歯の喪失は、40代では平均的に「1.5本」ですが、50代では「2.5本」、60代では「3.0本」と加速度的に進み、70代では「5.5本」が抜けてしまいます。結果的に、平均値だけを見ても70代までに、「12.5本」が失われてしまいます。その上、歯周病や虫歯による抜歯などを含めると、はるかに多くの歯が抜けてしまうことになります。
歯を失う最大の原因は「歯周病」です。
歯周病とは、読んで字のごとく、「歯の周りの病」。すなわち、歯を支えている骨(歯槽骨)が失われ、その上にある歯肉(歯茎)も下がり、いつの間にか歯がグラグラし、抜けてしまう病です。

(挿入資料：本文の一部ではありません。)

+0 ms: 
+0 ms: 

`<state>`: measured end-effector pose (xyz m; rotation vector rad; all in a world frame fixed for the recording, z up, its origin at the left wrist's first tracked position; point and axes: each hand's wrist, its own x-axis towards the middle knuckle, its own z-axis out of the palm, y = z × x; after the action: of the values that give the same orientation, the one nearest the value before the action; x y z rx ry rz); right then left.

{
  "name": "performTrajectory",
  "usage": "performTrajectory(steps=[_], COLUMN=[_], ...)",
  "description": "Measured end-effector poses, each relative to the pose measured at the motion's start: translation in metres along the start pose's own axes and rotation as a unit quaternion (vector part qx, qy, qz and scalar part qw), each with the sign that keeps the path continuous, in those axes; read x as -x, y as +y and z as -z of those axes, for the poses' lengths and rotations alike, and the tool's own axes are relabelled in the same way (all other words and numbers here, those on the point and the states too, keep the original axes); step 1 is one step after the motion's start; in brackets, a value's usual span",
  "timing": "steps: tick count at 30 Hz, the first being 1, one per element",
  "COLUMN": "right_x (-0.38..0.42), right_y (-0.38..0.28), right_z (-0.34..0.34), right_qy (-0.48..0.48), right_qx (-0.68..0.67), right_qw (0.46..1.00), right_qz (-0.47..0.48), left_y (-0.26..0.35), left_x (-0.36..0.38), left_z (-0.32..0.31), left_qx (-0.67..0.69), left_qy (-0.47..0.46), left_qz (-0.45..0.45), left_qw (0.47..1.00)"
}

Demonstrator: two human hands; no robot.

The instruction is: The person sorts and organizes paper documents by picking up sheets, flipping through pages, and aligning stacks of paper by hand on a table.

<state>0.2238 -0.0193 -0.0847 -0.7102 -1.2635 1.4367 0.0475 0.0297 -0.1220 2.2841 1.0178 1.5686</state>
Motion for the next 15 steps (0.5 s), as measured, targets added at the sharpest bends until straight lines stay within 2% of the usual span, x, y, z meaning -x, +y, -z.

つまり、歯自体ではなく、歯の周りの組織の病により、その歯を支えることができなくなり、歯自体が抜けてしまうのです。
これまで、歯周病は単に口の健康を損なうだけのものと言われてきましたが、昨今、メディアでも報じられているように、歯周病が身体中の様々な臓器に悪影響を与え、特に「糖尿病」「肺炎」を誘発・悪化させる他、「妊婦の方」「アルツハイマー型認知症」「心臓病」などにも強くかかわってきていることが、明確に分かってきています。
なにより、歯周病の最大の怖さは、『自覚症状がほとんどない』という点です。虫歯のように、「痛く」なれば歯医者に来る理由にもなりますが、「痛みが無い」がために、歯医者に来る理由が見つからない状況になるのです。
これが、定期的にクリーニングに来る方と、そうでない方の、大きな認識不足の差です。
クリーニングに来る方は、それが当たり前の習慣になっていますが、クリーニングに来ない方は、それまた、当たり前の習慣になっています。知識の有る無しで、両者の常識は全く逆になります。その結果、『気づいたときには既に手遅れ』(抜歯)になる場合がほとんどになります。このような悲しい現実が、とりわけ50歳を過ぎると増えてきます。
定期健診の価値は、今ではなく、5年後、10年後、20年後にはっきりと現れてきます。この知識を知った方はぜひ、今から一緒に歯の健康を維持していきましょう。